It is true that the standard's definition of memcpy is in terms of copying
a sequence of bytes.  It is also true that memcpy is one of the most
important and most heavily optimized library functions.

These days any credible compiler has a means of determining that an
invocation of a function named 'memcpy' is actually an invocation of the
standard's memcpy.  E.g. gcc's exposed memcpy is an inline whose body
simply calls __builtin_memcpy.

With such knowledge a compiler can bring to bear all kinds of
optimizations.  Dmitry's measurements seem to bear this out.

/john

On Tue, Sep 24, 2013 at 2:35 AM, Eli Zaretskii <eliz@gnu.org> wrote:

> Does this change really speed up the code?  AFAIU, previously the
> struct assignment could use word-size copies (because a struct is
> always aligned), but now you cast the arguments to 'char *' and use
> memcpy, which could fall back on copying single bytes or shorter
> words.
>
> Did you measure the impact?  Was it significant enough to justify this
> change?
>
>

[-- Attachment #2: Type: text/html, Size: 1446 bytes --]

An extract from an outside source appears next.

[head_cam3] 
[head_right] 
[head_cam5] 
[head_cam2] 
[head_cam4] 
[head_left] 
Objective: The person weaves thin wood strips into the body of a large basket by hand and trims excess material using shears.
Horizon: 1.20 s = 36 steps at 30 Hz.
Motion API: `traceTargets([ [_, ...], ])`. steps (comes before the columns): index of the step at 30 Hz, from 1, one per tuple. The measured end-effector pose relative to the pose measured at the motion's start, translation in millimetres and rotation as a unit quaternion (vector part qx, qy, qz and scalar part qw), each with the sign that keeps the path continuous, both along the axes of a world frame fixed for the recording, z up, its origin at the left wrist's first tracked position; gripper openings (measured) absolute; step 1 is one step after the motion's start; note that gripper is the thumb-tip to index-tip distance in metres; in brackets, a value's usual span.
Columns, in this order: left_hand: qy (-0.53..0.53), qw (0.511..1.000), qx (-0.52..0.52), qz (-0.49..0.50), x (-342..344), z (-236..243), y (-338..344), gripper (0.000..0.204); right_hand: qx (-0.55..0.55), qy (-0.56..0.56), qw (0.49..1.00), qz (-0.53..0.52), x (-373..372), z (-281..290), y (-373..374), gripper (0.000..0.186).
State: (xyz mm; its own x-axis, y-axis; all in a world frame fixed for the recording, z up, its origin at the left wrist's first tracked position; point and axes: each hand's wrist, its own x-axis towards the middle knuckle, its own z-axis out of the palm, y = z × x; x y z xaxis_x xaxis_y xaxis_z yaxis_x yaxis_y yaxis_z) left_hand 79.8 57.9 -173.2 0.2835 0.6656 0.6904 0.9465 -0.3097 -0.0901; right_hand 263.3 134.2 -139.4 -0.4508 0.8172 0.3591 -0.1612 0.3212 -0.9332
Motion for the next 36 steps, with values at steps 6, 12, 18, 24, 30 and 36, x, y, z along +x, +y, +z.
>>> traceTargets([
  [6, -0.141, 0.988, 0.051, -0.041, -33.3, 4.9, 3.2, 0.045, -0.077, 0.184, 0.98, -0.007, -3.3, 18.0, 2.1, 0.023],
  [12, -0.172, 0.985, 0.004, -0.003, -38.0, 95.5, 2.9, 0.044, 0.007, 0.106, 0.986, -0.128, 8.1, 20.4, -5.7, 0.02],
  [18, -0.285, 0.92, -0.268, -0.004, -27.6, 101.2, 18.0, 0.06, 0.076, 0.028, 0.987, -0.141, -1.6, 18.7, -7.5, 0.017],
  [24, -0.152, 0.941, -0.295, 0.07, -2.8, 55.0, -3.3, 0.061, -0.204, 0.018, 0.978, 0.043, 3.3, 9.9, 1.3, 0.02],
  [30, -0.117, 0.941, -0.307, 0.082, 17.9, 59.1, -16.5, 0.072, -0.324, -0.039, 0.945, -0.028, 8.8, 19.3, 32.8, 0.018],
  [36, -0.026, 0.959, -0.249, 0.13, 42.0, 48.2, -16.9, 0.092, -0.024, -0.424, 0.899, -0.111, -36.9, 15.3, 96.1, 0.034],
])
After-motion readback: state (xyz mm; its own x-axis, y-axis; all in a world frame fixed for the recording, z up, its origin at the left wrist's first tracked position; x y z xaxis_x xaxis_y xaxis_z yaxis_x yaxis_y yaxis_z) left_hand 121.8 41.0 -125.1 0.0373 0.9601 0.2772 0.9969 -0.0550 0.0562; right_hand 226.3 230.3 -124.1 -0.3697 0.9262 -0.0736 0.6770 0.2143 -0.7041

^ permalink raw reply	[flat|nested] 10+ messages in thread

* Re: Optimize glyph row clearing and copying routines
  2013-09-24 13:40 ` John Yates
@ 2013-09-24 17:04   ` Eli Zaretskii
  2013-09-24 17:28     ` John Yates
  2013-09-24 18:03     ` Paul Eggert
  0 siblings, 2 replies; 10+ messages in thread
From: Eli Zaretskii @ 2013-09-24 17:04 UTC (permalink / raw)
  To: John Yates; +Cc: dmantipov, emacs-devel

> Date: Tue, 24 Sep 2013 09:40:53 -0400
> From: John Yates <john@yates-sheets.org>
> Cc: Dmitry Antipov <dmantipov@yandex.ru>, Emacs developers <emacs-devel@gnu.org>
> 
> It is true that the standard's definition of memcpy is in terms of copying
> a sequence of bytes.  It is also true that memcpy is one of the most
> important and most heavily optimized library functions.
> 
> These days any credible compiler has a means of determining that an
> invocation of a function named 'memcpy' is actually an invocation of the
> standard's memcpy.  E.g. gcc's exposed memcpy is an inline whose body
> simply calls __builtin_memcpy.

That's not the issue here.  Because this:

  struct foo *foo, *bar;
  ...
  *foo = *bar;

(which was the old code) is also implemented with a memcpy, whether
builtin or not.

The issue here is a _partial_ copy of a struct, starting with some
offset.  That offset can be aligned less favorably than the struct
itself, which will cause memcpy be less efficient.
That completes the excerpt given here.